▶ WHAT THE TASK REQUIRES
Transcribe the entries, keeping every character the same.

====== SOURCE DATA ======

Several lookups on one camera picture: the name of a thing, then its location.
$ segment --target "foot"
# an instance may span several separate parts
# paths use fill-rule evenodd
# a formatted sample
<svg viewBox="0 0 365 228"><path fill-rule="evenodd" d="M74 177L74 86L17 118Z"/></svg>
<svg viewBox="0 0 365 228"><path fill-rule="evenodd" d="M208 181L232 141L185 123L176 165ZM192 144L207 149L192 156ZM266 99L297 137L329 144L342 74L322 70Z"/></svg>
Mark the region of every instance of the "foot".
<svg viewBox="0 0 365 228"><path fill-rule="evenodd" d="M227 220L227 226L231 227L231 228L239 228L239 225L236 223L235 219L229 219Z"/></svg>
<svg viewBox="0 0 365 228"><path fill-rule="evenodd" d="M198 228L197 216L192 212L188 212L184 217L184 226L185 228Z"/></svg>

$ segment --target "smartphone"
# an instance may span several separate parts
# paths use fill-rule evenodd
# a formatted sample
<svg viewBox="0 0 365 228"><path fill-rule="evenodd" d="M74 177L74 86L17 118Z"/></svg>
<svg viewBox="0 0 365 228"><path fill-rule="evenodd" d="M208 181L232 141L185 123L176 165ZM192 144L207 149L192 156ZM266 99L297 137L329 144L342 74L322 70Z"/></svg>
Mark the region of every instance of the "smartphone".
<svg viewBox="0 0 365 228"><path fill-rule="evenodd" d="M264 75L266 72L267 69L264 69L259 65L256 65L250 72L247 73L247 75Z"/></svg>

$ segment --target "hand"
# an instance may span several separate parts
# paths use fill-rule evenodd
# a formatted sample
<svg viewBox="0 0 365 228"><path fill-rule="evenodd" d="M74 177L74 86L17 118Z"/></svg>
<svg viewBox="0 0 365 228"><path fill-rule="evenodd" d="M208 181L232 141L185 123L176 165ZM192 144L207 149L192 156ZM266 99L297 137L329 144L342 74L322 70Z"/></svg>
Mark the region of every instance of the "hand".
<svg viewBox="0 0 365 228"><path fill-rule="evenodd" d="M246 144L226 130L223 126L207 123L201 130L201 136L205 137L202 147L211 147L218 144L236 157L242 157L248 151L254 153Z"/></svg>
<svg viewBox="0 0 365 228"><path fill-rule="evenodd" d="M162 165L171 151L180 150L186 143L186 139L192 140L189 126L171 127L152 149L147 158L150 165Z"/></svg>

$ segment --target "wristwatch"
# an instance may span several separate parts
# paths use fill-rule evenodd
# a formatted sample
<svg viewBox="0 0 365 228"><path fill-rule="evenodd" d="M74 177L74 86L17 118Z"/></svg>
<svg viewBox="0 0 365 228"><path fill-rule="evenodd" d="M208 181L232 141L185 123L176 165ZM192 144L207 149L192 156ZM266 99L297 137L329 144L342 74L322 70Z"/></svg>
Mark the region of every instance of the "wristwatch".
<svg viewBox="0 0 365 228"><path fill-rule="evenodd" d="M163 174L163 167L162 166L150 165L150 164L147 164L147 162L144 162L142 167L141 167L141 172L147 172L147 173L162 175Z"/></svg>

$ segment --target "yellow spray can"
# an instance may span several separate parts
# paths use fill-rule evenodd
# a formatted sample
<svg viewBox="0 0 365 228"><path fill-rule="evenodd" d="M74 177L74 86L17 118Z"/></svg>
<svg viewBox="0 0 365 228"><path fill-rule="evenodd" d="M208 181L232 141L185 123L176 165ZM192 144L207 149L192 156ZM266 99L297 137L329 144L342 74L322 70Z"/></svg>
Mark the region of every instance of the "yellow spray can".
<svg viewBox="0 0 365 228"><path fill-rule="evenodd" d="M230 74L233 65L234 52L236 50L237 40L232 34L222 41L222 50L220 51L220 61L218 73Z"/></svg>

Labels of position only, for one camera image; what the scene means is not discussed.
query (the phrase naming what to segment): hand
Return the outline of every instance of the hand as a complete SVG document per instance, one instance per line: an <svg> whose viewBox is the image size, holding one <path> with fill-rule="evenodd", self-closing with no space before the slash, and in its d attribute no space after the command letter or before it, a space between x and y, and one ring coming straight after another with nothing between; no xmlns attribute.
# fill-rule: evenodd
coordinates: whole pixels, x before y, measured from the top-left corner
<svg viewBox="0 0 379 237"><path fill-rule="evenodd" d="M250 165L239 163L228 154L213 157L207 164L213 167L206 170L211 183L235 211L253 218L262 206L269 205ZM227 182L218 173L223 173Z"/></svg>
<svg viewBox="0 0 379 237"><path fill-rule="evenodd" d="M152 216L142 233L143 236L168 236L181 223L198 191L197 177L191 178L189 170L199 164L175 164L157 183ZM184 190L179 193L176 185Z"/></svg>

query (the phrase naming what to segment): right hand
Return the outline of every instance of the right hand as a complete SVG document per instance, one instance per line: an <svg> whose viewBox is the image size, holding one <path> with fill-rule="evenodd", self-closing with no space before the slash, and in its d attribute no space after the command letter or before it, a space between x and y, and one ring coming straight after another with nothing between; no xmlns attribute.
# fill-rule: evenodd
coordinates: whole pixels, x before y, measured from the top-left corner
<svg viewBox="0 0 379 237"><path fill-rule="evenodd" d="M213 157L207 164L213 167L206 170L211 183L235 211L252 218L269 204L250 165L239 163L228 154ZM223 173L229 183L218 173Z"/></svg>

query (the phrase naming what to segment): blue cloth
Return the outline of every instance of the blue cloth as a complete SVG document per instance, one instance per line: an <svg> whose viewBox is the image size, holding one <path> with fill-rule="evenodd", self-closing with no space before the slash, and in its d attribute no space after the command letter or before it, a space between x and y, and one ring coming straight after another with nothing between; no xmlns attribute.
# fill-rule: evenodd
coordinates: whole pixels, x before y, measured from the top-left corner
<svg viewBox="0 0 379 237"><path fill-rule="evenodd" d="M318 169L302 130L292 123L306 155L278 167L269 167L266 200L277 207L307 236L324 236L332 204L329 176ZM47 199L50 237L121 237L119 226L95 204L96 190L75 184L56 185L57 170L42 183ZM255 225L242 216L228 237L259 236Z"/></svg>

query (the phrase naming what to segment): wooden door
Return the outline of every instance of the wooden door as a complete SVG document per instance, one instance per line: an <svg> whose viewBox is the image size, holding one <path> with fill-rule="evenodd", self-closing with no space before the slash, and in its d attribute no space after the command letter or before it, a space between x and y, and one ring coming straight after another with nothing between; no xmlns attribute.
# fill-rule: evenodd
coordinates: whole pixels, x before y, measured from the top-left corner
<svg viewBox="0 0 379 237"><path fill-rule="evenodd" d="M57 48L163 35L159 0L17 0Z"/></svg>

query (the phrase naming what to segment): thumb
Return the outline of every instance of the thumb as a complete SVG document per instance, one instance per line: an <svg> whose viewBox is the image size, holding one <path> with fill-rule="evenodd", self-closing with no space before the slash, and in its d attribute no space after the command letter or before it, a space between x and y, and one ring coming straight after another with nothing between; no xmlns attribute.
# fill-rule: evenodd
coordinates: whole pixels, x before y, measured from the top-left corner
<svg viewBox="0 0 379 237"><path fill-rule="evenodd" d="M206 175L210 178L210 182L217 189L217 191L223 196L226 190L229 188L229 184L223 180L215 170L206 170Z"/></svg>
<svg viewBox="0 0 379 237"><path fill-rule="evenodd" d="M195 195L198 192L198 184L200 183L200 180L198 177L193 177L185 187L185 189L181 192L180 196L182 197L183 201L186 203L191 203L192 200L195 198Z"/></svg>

======

▶ SOLUTION TO THIS EXERCISE
Several lookups on one camera picture: the name of a thing, then its location.
$ segment --target "foot"
# an instance may span several separate parts
# paths use fill-rule evenodd
# a formatted sample
<svg viewBox="0 0 365 228"><path fill-rule="evenodd" d="M74 177L74 86L17 118Z"/></svg>
<svg viewBox="0 0 365 228"><path fill-rule="evenodd" d="M208 181L232 141L185 123L176 165ZM192 144L207 149L192 156ZM266 99L297 137L329 144L342 74L322 70Z"/></svg>
Mark the region of every instance of the "foot".
<svg viewBox="0 0 365 228"><path fill-rule="evenodd" d="M227 220L227 226L231 227L231 228L239 228L239 225L236 223L235 219L229 219Z"/></svg>
<svg viewBox="0 0 365 228"><path fill-rule="evenodd" d="M198 228L197 216L192 212L188 212L184 217L184 226L185 228Z"/></svg>

$ segment --target "smartphone"
# an instance may span several separate parts
# paths use fill-rule evenodd
# a formatted sample
<svg viewBox="0 0 365 228"><path fill-rule="evenodd" d="M74 177L74 86L17 118Z"/></svg>
<svg viewBox="0 0 365 228"><path fill-rule="evenodd" d="M208 181L232 141L185 123L176 165ZM192 144L207 149L192 156ZM266 99L297 137L329 144L342 74L322 70Z"/></svg>
Mark the region of every instance of the "smartphone".
<svg viewBox="0 0 365 228"><path fill-rule="evenodd" d="M264 75L266 72L267 69L264 69L259 65L256 65L250 72L247 73L247 75Z"/></svg>

$ segment --target "hand"
# an instance may span several separate parts
# paths use fill-rule evenodd
# a formatted sample
<svg viewBox="0 0 365 228"><path fill-rule="evenodd" d="M74 177L74 86L17 118Z"/></svg>
<svg viewBox="0 0 365 228"><path fill-rule="evenodd" d="M208 181L232 141L185 123L176 165ZM192 144L207 149L192 156ZM266 99L297 137L329 144L342 74L322 70Z"/></svg>
Mark the region of every instance of the "hand".
<svg viewBox="0 0 365 228"><path fill-rule="evenodd" d="M246 144L226 130L223 126L207 123L201 130L201 136L205 137L202 147L211 147L218 144L236 157L242 157L248 151L254 153Z"/></svg>
<svg viewBox="0 0 365 228"><path fill-rule="evenodd" d="M162 165L171 151L180 150L186 143L186 139L192 140L189 126L171 127L152 149L147 158L150 165Z"/></svg>

$ segment --target "wristwatch"
# an instance may span several separate parts
# paths use fill-rule evenodd
# a formatted sample
<svg viewBox="0 0 365 228"><path fill-rule="evenodd" d="M74 177L74 86L17 118Z"/></svg>
<svg viewBox="0 0 365 228"><path fill-rule="evenodd" d="M208 181L232 141L185 123L176 165ZM192 144L207 149L192 156ZM266 99L297 137L329 144L342 74L322 70Z"/></svg>
Mark the region of every instance of the "wristwatch".
<svg viewBox="0 0 365 228"><path fill-rule="evenodd" d="M163 174L163 167L162 166L150 165L150 164L147 164L147 162L144 162L142 167L141 167L141 172L147 172L147 173L162 175Z"/></svg>

$ segment --target "yellow spray can"
# an instance may span several separate parts
# paths use fill-rule evenodd
# a formatted sample
<svg viewBox="0 0 365 228"><path fill-rule="evenodd" d="M74 177L74 86L17 118Z"/></svg>
<svg viewBox="0 0 365 228"><path fill-rule="evenodd" d="M208 181L232 141L185 123L176 165ZM192 144L207 149L192 156ZM266 99L297 137L329 144L342 74L322 70Z"/></svg>
Mark the region of every instance of the "yellow spray can".
<svg viewBox="0 0 365 228"><path fill-rule="evenodd" d="M230 74L233 65L234 52L236 50L237 40L232 34L222 41L222 50L220 51L220 61L218 73Z"/></svg>

Labels of position only, for one camera image; what the scene means is not discussed.
query (the phrase naming what to segment): hand
Return the outline of every instance of the hand as a complete SVG document per instance, one instance per line: an <svg> whose viewBox is the image size, holding one <path> with fill-rule="evenodd", self-closing with no space before the slash, and in its d attribute no space after the command letter or before it, a space between x and y, and one ring coming straight after another with nothing between; no xmlns attribute.
# fill-rule: evenodd
coordinates: whole pixels, x before y, measured from the top-left corner
<svg viewBox="0 0 379 237"><path fill-rule="evenodd" d="M250 165L239 163L228 154L213 157L207 164L213 167L206 170L211 183L235 211L253 218L262 206L269 205ZM227 182L218 173L223 173Z"/></svg>
<svg viewBox="0 0 379 237"><path fill-rule="evenodd" d="M152 216L142 233L143 236L168 236L181 223L198 191L197 177L191 178L189 170L199 164L175 164L157 183ZM184 190L179 193L176 185Z"/></svg>

query (the phrase naming what to segment): right hand
Return the outline of every instance of the right hand as a complete SVG document per instance, one instance per line: an <svg> whose viewBox is the image size, holding one <path> with fill-rule="evenodd", self-closing with no space before the slash, and in its d attribute no space after the command letter or before it, a space between x and y, and one ring coming straight after another with nothing between; no xmlns attribute.
# fill-rule: evenodd
coordinates: whole pixels, x before y, measured from the top-left corner
<svg viewBox="0 0 379 237"><path fill-rule="evenodd" d="M213 157L207 164L213 167L206 170L211 183L235 211L252 218L269 204L250 165L239 163L228 154ZM223 173L229 183L218 173Z"/></svg>

query (the phrase naming what to segment): blue cloth
Return the outline of every instance of the blue cloth as a complete SVG document per instance, one instance per line: an <svg> whose viewBox is the image size, holding one <path> with fill-rule="evenodd", self-closing with no space before the slash, and in its d attribute no space after the command letter or before it, a space between x and y, and one ring coming straight after another with nothing between; no xmlns attribute.
# fill-rule: evenodd
coordinates: whole pixels, x before y, measured from the top-left corner
<svg viewBox="0 0 379 237"><path fill-rule="evenodd" d="M318 169L302 130L292 123L306 155L278 167L269 167L266 200L277 207L307 236L324 236L332 204L329 176ZM47 199L50 237L121 237L119 226L95 204L96 190L75 184L56 185L57 170L42 183ZM255 225L242 216L228 237L259 236Z"/></svg>

query (the phrase naming what to segment): wooden door
Return the outline of every instance of the wooden door as a complete SVG document per instance, one instance per line: an <svg> whose viewBox is the image size, holding one <path> with fill-rule="evenodd", self-closing with no space before the slash, and in its d attribute no space after the command letter or before it, a space between x and y, and one ring coming straight after another with nothing between; no xmlns attribute.
# fill-rule: evenodd
coordinates: whole pixels, x before y, measured from the top-left corner
<svg viewBox="0 0 379 237"><path fill-rule="evenodd" d="M57 48L163 35L159 0L17 0Z"/></svg>

query (the phrase naming what to segment): thumb
Return the outline of every instance of the thumb as a complete SVG document per instance, one instance per line: an <svg> whose viewBox is the image size, holding one <path> with fill-rule="evenodd", self-closing with no space before the slash, and in its d attribute no space after the command letter or before it, a space between x and y, and one ring coming straight after another with nothing between; no xmlns attribute.
# fill-rule: evenodd
coordinates: whole pixels, x before y, measured from the top-left corner
<svg viewBox="0 0 379 237"><path fill-rule="evenodd" d="M206 175L210 178L210 182L217 189L217 191L223 196L226 190L229 188L229 184L223 180L215 170L206 170Z"/></svg>
<svg viewBox="0 0 379 237"><path fill-rule="evenodd" d="M195 195L198 192L198 184L200 183L200 180L198 177L193 177L185 187L185 189L181 192L180 196L182 197L183 201L186 203L191 203L192 200L195 198Z"/></svg>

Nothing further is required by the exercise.